Perkins sees a clear difference between brand creation and identity design: “The brand is the whole experience, the service, product, personality and expression, and I can’t see how people claim to do the branding, the total experience. We build identities, not brands.”
He also sees a clear difference between North and conventional brand agencies: “We are different because we are probably a bit old fashioned; we believe in strong, honest, uncomplicated communications, usually minimal symbols and trust marks. We keep it simple.” Far from being old fashioned, Perkins has recognised that the greatest service a designer can offer to an organisation is clarity and integrity of image.
In Perkins’ view, Vitra, Mercedes, Audi, Apple and Lufthansa all have great brand identities. He calls them “timeless, and no matter what the climate, consistently strong”. But significantly, all these identities were initially created before branding replaced corporate identity as the primary activity of many designers.
What makes a good brand identity
Good visual branding is honest, graphically expressive and highly memorable. It should be optically sophisticated (not muddled or over-cooked) and it should work in print, digital and broadcast settings. In other words, what Sean Perkins calls “a strong, simple identifier that can imbue subliminal qualities of strength, security, trust and assurance”.
In truth, making a clear visual statement and incorporating some subliminal messaging is really all that a brand identity can hope to do. Any ambition beyond that is simply wishful thinking.
Take the Google logo. It is cheerful, and people seem to like it, especially the way it is allowed to reflect events and anniversaries. It has been created for the digital era – a near zero-weight logotype designed for fast loading. But I can’t help thinking that its cheerfulness is designed to mask the darker aspects of Google’s activities. I don’t think that Google is evil, but it is unavoidably involved in aspects of digital culture, mainly relating to privacy, that cause concern.
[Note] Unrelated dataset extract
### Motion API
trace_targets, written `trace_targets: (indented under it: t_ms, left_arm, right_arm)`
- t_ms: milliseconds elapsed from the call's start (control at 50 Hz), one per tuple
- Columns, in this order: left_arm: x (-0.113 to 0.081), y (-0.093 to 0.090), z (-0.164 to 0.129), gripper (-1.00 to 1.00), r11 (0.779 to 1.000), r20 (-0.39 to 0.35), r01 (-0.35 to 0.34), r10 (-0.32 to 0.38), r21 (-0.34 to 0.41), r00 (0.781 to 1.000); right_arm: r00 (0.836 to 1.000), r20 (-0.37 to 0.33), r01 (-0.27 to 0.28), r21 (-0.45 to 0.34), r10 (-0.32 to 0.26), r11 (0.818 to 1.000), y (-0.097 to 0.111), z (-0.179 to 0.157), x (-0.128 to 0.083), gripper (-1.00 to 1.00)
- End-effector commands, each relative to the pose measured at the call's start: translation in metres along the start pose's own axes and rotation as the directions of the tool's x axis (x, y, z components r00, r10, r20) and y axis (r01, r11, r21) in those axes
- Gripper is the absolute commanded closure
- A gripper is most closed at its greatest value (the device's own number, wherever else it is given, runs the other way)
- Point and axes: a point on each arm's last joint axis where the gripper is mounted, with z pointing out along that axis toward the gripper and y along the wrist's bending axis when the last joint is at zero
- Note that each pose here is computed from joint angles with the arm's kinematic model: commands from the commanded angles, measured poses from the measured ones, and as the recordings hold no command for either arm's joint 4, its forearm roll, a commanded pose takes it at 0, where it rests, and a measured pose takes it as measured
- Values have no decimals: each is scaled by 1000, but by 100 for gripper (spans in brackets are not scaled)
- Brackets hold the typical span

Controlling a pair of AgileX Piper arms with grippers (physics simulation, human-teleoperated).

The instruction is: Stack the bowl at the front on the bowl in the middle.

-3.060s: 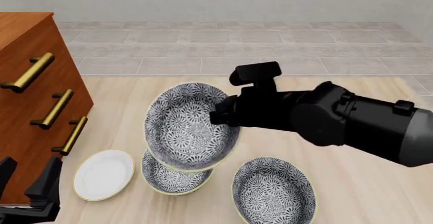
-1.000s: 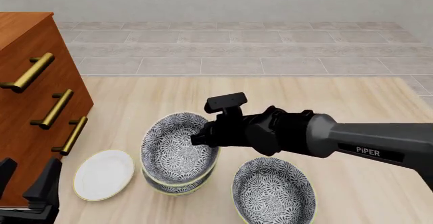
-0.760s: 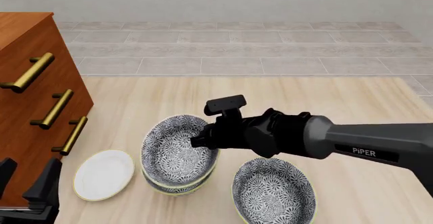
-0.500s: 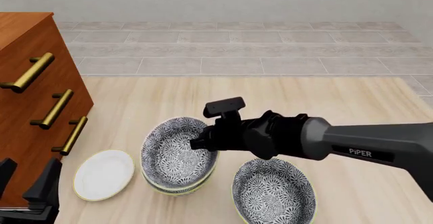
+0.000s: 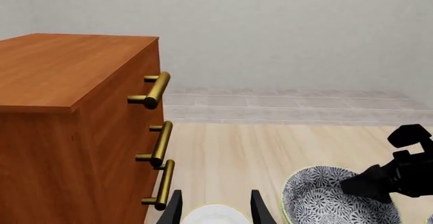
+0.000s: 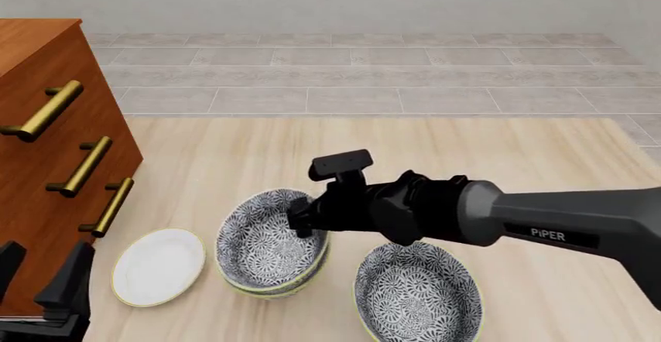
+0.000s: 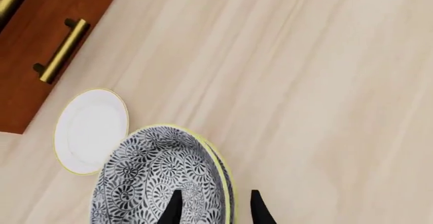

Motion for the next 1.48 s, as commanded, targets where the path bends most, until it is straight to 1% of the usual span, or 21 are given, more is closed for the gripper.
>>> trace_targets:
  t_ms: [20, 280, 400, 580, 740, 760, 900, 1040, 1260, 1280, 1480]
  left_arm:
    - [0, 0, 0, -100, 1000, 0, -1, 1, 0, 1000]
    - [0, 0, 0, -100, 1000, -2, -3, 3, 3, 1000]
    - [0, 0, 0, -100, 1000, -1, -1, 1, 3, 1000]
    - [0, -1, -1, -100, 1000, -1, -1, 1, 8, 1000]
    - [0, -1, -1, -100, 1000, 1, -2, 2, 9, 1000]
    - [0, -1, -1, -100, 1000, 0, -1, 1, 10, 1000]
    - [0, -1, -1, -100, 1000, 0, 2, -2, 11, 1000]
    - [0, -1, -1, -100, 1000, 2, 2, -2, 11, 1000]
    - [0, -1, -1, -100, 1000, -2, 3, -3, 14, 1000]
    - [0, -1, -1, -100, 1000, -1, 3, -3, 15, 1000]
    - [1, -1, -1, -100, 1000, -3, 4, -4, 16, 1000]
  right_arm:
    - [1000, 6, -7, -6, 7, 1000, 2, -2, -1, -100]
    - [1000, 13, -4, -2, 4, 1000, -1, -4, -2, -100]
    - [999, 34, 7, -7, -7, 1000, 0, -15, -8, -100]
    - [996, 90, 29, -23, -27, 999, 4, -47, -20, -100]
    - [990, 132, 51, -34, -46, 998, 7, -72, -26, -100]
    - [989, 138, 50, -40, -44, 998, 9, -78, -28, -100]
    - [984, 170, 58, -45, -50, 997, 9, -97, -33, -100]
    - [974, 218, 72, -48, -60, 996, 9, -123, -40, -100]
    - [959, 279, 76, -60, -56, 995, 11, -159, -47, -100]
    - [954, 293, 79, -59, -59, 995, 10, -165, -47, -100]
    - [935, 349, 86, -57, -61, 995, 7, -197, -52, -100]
However, my main objection to the logo is that it is a piece of woeful logotype design for one of the most ubiquitous companies, and it could only have emerged in the age of branding. It’s impossible to imagine any of the great logo designers, dead or alive, doing anything as weak and lacking in subliminal qualities. Yet for the age of branding, it is somehow acceptable.
Brand value must be earned
I want to end with a plea for a return to smart identity design. To try to achieve anything else is almost pointless, and will also involve the designer – and brand owners and consultants – making horrendous assumptions and arrogant assertions.
For me, all the brand identities that work are memorable, optically robust, and designed with a sense of style and proportion. These are technical qualities that can be evaluated and assessed, but I also look for how well a brand identity is suited to the entity it is serving – the subliminal qualities that Sean Perkins mentioned. Yet I suspect that in nearly all cases these are retrofitted.
We imbue the logos and physical appearance of a brand with the values that we want. In other words, business and institutions have to earn brand value – it simply cannot be imposed by a logo, a slogan or a promise. It has to be real.
Words: Adrian Shaughnessy
The graphic designer, writer and educator is a co-founder of Unit Editions, and has written, designed and art directed numerous books on design. He has been interviewed frequently on television and radio, and lectures extensively around the world. He is a senior tutor in graphic design at the Royal College of Art in London.
This article originally appeared in Computer Arts issue 219.
I found it at creativebloq.com.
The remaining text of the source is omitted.